1 Social Determinants of Health Research Center, Qazvin University of Medical Sciences, Qazvin, IR Iran
2 The Health Network, Qazvin University of Medical Sciences, Qazvin, IR Iran
*Corresponding author: Saeed Asefzadeh, Social Determinants of Health Research Center, Qazvin University of Medical Sciences, Qazvin, IR Iran. Tel: +98-2813337006, Fax: +98-2813350056, E-mail: sasefzadeh@yahoo.com.
Biotechnology and Health Sciences. 2014 May; 1(1): e19188 , DOI: 10.17795/bhs-19188
Article Type: Research Article; Received: Feb 17, 2014; Revised: Feb 25, 2014; Accepted: Mar 3, 2014; epub: Apr 28, 2014; ppub: May 2014

Abstract


Background: Tradition is a part of people’s culture that can influence the health care. It is, therefore, necessary to identify the habits that change the health behavior of people.

Objectives: In this study, we aimed to spot the traditions affecting maternity cares in the rural areas of Qazvin province, Iran.

Patients and Methods: A qualitative approach (ethnographic research) was applied. Data were collected through observation, group interviews and note-taking within seven villages with about 2500 households. The data were coded and classified and presented.

Results: The caring traditions were classified into such groups as during labor, bearing and postpartum, nutrition of the mother, caring of umbilical cord, curative care of icteric newborn, the mother’s and newborn’s nursing and garments, and caring of breast aches and inflammations. Some of traditional behaviors are useful such as washing the newborn and mental support of the motherhood. And some are harmful such as laying the laboring women on the cow dung etc, where some of the other ethnic habits may have unknown effects whether good or bad.

Conclusions: Subcultures can influence the health care behavior of the people and they should be identified and analyzed for the “change” of the health related behaviors.

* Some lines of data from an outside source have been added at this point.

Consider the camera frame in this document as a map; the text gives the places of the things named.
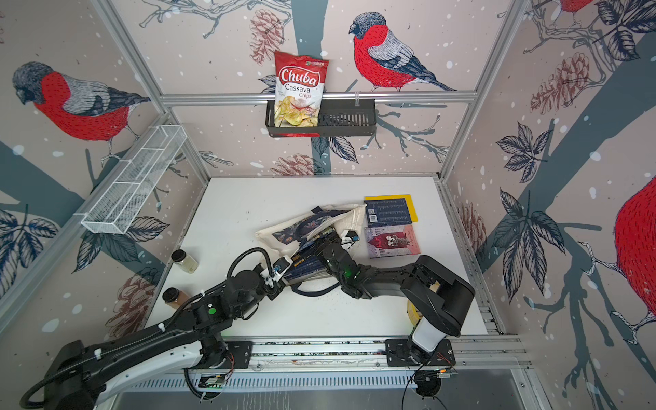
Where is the cream canvas tote bag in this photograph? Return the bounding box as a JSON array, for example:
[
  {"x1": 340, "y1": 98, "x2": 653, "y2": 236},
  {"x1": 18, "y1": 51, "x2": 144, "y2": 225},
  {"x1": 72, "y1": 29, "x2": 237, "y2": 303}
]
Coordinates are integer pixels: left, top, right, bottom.
[{"x1": 255, "y1": 204, "x2": 366, "y2": 297}]

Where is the dark navy grid-cover book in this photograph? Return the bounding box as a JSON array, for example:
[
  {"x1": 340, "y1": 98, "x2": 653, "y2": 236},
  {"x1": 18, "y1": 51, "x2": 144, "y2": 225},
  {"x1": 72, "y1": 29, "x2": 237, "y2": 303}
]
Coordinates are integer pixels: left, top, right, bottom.
[{"x1": 365, "y1": 198, "x2": 413, "y2": 227}]

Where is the yellow paperback book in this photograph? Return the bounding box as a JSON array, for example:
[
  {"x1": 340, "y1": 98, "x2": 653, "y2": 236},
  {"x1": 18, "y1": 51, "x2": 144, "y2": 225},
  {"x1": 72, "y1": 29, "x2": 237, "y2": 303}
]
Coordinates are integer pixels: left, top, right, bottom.
[{"x1": 364, "y1": 195, "x2": 419, "y2": 225}]

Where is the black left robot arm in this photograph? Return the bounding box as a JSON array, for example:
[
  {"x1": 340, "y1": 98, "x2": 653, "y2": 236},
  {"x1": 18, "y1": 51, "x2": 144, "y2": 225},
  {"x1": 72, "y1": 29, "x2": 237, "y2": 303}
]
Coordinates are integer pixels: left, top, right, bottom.
[{"x1": 20, "y1": 268, "x2": 285, "y2": 409}]

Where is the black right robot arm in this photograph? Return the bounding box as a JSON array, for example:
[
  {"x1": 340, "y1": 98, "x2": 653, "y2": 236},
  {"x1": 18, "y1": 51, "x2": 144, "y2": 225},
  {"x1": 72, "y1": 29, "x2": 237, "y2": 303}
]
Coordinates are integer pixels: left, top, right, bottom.
[{"x1": 319, "y1": 244, "x2": 475, "y2": 338}]

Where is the red Chuba cassava chips bag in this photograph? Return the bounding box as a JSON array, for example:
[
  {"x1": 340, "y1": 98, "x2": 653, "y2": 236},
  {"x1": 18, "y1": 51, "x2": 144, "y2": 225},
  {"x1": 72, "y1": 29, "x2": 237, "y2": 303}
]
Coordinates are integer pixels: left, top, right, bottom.
[{"x1": 273, "y1": 51, "x2": 329, "y2": 127}]

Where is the clear spice jar black lid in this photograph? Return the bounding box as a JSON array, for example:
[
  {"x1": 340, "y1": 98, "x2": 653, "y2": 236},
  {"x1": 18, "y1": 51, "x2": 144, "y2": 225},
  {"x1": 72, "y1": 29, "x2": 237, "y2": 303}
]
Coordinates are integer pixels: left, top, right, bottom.
[{"x1": 171, "y1": 249, "x2": 199, "y2": 274}]

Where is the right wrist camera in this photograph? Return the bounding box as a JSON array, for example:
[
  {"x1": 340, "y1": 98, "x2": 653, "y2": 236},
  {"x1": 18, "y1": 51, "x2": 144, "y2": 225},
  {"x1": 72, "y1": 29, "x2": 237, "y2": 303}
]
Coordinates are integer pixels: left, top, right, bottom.
[{"x1": 340, "y1": 230, "x2": 360, "y2": 245}]

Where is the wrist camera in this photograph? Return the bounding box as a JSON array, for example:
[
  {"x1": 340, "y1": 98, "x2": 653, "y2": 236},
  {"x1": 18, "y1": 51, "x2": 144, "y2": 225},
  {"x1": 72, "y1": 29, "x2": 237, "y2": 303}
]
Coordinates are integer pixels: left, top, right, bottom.
[
  {"x1": 273, "y1": 256, "x2": 292, "y2": 278},
  {"x1": 340, "y1": 230, "x2": 360, "y2": 245}
]

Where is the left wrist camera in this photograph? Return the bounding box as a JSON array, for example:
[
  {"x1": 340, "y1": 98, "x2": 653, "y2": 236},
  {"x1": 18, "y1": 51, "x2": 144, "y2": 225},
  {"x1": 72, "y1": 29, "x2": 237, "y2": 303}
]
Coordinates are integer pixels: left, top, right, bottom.
[{"x1": 273, "y1": 256, "x2": 292, "y2": 278}]

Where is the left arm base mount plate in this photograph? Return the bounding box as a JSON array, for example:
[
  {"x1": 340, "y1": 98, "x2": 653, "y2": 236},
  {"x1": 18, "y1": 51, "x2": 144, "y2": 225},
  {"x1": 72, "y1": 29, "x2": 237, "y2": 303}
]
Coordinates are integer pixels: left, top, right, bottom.
[{"x1": 193, "y1": 340, "x2": 254, "y2": 370}]

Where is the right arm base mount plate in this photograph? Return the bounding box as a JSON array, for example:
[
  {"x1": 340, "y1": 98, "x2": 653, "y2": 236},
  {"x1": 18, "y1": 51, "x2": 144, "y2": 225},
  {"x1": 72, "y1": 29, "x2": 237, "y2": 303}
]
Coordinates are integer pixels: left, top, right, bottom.
[{"x1": 384, "y1": 338, "x2": 455, "y2": 367}]

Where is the black wall basket shelf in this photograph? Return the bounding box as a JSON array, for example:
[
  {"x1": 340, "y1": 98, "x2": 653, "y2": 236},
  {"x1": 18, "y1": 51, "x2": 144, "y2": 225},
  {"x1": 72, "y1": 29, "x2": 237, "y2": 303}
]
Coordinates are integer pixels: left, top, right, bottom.
[{"x1": 265, "y1": 99, "x2": 377, "y2": 138}]

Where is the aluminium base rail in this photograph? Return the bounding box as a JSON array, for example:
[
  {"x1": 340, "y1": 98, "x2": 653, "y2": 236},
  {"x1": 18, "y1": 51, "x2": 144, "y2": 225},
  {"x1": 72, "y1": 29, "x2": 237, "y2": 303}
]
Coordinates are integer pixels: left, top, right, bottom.
[{"x1": 104, "y1": 334, "x2": 534, "y2": 374}]

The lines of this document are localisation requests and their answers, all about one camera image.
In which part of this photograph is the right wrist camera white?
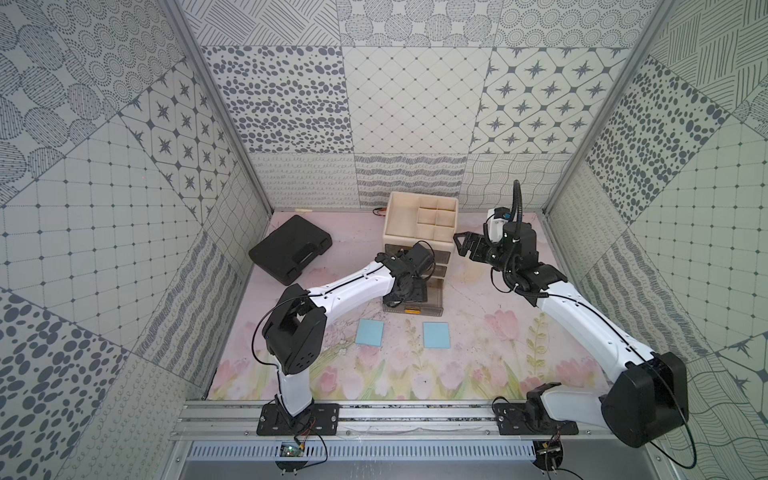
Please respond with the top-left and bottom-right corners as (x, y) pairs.
(483, 207), (512, 244)

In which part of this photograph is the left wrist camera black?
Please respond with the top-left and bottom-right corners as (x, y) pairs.
(405, 240), (436, 280)

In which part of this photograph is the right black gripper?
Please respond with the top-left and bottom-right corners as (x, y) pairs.
(453, 232), (516, 277)

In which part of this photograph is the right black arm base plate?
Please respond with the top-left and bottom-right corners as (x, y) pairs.
(491, 397), (579, 437)

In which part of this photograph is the black round connector box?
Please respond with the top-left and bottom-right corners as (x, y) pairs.
(533, 441), (564, 473)

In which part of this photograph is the green circuit board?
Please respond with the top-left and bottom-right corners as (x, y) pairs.
(277, 442), (305, 461)

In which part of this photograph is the blue sticky pad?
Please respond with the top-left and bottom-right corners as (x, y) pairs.
(423, 322), (451, 349)
(355, 319), (384, 348)

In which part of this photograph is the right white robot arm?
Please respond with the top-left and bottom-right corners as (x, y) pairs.
(453, 223), (689, 448)

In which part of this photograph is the black plastic tool case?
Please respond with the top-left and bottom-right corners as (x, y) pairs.
(248, 215), (333, 286)

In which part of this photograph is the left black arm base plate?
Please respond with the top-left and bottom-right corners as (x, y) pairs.
(256, 401), (340, 436)

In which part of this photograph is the beige desktop drawer organizer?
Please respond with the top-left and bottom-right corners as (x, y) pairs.
(382, 191), (460, 283)

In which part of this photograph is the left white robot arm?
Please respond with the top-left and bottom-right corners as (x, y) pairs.
(257, 245), (435, 421)

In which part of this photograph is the aluminium mounting rail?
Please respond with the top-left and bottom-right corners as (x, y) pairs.
(171, 400), (612, 440)

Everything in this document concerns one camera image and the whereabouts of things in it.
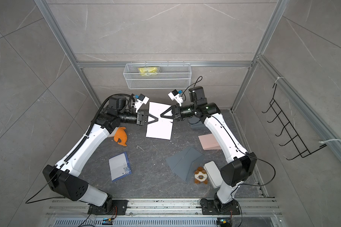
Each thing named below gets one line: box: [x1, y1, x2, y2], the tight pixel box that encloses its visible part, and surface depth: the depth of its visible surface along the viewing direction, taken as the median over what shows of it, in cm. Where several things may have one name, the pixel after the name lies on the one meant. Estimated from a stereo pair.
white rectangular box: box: [203, 160, 224, 189], surface depth 83 cm
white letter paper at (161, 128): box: [145, 101, 174, 140], surface depth 66 cm
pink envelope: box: [197, 133, 222, 151], surface depth 100 cm
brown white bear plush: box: [194, 166, 208, 185], surface depth 83 cm
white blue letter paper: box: [108, 151, 132, 182], surface depth 90 cm
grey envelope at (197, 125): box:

Keywords: Culture; Maternity; Newborn; Health Care

1. Background


Tradition represents that part of people’s culture that gives continuity and meaning to people’s lives. This body of beliefs and practice that holds the members of a society together can, however, develop over time a validity in people’s minds that resists questioning and takes on an aura of morality and correctness even in the face of contrary indications. While persistence of tradition has its positive elements, it also engenders a rigidity that becomes its own excuse for begin (1). And so, beliefs and practices like female circumcision, early childhood marriage, nutritional taboos and the like persist (2).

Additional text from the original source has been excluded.